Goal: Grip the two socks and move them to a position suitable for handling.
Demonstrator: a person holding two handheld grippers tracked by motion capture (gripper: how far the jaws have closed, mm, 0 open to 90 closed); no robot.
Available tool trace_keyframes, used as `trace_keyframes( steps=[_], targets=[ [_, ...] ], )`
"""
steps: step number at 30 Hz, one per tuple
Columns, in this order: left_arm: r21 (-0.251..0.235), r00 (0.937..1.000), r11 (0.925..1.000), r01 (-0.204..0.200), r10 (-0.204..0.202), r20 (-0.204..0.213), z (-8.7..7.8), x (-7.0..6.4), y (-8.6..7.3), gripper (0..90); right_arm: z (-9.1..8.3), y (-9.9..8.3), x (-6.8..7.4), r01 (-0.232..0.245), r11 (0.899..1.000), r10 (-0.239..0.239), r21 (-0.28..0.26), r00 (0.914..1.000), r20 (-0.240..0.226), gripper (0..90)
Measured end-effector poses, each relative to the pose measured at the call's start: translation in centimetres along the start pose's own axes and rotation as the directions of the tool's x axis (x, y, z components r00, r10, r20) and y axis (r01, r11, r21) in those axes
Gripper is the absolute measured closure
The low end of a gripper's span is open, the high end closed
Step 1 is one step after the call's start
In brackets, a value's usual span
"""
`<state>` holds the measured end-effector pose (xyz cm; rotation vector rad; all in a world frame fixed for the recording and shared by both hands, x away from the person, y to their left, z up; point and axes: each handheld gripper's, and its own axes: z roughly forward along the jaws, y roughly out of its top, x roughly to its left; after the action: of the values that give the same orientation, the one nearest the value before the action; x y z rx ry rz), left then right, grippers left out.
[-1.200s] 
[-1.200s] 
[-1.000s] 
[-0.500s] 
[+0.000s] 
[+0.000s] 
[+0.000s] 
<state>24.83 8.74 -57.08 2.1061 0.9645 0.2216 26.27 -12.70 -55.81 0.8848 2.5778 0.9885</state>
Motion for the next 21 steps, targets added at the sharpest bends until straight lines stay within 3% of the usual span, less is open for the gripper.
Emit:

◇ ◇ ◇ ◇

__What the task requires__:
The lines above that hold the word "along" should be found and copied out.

__Solution for this task__:
Measured end-effector poses, each relative to the pose measured at the call's start: translation in centimetres along the start pose's own axes and rotation as the directions of the tool's x axis (x, y, z components r00, r10, r20) and y axis (r01, r11, r21) in those axes
`<state>` holds the measured end-effector pose (xyz cm; rotation vector rad; all in a world frame fixed for the recording and shared by both hands, x away from the person, y to their left, z up; point and axes: each handheld gripper's, and its own axes: z roughly forward along the jaws, y roughly out of its top, x roughly to its left; after the action: of the values that give the same orientation, the one nearest the value before the action; x y z rx ry rz), left then right, grippers left out.

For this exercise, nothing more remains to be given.